Ciertamente, esta larga lista que se publica en el presente libro es un gran trabajo, necesario y útil entre otros para los estudiosos del tema. Pero es cuestionable y debe ser repensado que todos esos 2936 nombres debieran ser objeto de homenaje en un memorial. Deben ser analizados caso por caso y excluidos quienes, por su reprobable actuación, no merezcan ningún reconocimiento. Aun cuando los juicios no tuvieran garantías, son casos en los que se ha demostrado, por otras fuentes, que sí eran culpables de los hechos imputados, y aunque víctimas desde 1939, antes habían sido verdugos o asesinos.
Por consiguiente, para cerrar este balance hay que concluir que estamos ante un trabajo desigual como puede suceder en las obras colectivas. Textos muy destacables, como el último estudio de Jiménez Herrera o el primero de Fernández Holgado, otras aportaciones relevantes aunque con carencias o afirmaciones muy discutibles, y algún trabajo como el de García-Funes, que se adentra fundamentalmente en la actualidad política y no debe ser analizado como trabajo historiográfico sino, más bien, como un texto reivindicativo de una posición personal, respetable en cualquier caso.
Ciertamente, el trabajo final tiene ese tono reivindicativo en la línea de recuperar nombres, identidades, historias de vida de víctimas y denuncia de inmorales prácticas represivo-judiciales del régimen franquista que es pertinente, necesario y digno de aplauso.
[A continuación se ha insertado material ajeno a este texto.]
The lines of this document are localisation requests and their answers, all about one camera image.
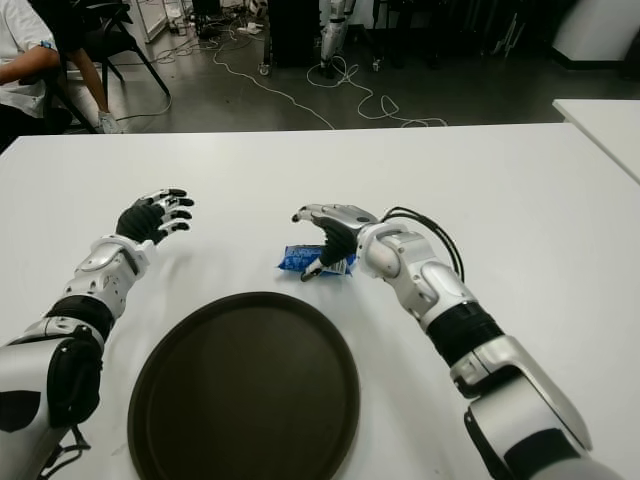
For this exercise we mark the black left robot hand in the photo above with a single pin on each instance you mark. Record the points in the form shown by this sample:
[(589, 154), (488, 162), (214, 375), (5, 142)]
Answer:
[(140, 220)]

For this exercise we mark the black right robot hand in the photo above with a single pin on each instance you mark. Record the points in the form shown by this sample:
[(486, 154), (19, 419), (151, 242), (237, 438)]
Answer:
[(342, 235)]

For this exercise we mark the blue Oreo packet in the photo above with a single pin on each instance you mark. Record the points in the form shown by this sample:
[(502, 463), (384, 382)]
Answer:
[(295, 257)]

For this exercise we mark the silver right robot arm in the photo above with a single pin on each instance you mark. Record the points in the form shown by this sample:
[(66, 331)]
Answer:
[(505, 380)]

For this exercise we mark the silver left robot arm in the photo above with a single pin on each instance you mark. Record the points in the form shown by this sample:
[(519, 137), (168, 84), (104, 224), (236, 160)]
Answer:
[(30, 365)]

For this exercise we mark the bare leg with white sneaker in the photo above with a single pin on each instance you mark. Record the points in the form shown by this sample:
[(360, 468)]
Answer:
[(95, 85)]

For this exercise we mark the black folding chair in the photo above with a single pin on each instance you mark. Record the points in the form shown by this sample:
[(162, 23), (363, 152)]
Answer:
[(115, 35)]

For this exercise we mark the round dark brown tray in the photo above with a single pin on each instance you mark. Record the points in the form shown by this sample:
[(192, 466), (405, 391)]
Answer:
[(245, 395)]

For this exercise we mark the silver humanoid robot leg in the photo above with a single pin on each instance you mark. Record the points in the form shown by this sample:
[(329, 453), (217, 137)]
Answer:
[(332, 35)]

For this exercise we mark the white framed panel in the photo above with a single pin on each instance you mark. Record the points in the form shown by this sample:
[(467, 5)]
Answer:
[(155, 17)]

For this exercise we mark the seated person in white shirt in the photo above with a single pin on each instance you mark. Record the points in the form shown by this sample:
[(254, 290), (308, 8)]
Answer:
[(17, 55)]

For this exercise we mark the black cabinet on casters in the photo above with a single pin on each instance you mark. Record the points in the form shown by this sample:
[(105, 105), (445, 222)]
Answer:
[(295, 30)]

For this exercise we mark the folded metal stand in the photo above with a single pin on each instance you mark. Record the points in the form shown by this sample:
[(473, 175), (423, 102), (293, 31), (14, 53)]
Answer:
[(507, 37)]

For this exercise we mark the white side table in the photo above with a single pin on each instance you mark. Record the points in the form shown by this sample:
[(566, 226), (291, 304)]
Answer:
[(605, 125)]

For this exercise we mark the white curved machine housing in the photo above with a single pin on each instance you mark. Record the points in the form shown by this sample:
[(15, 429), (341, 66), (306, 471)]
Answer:
[(595, 30)]
Todo ello hace, en cualquier caso, recomendable su lectura para los interesados en el tema, especialmente por esa interesante aportación de fuentes y de necesarias reflexiones o replanteamientos de algunos conceptos que se manejan habitualmente cuando se investiga y publica sobre temas relacionados con la represión en la Guerra Civil y que a veces no se abordan con la exigible profundidad.
No obstante, el mayor inconveniente es, sin duda, la ausencia de discriminación en el listado de víctimas entre, por un lado, quienes merecen recuerdo y homenaje y, por otro, quienes hay que colocar en un lugar de denuncia y reprobación por su actuación durante una guerra en la que por defender una causa no todo valía. Por mucho que algunos autores se empeñen en lo contrario, no todas las víctimas del franquismo son iguales y dignas de reconocimiento. No lo puede ser quien su trayectoria en la etapa del Madrid republicano se ve jalonada de violencia, asesinatos y otros comportamientos inmorales, aunque también sea inmoral y reprobable, siempre y en cualquier caso, la aplicación de la pena de muerte para cualquier ser humano, incluso para los que previamente no tuvieron ningún respeto por la vida ni por la dignidad humana de otros.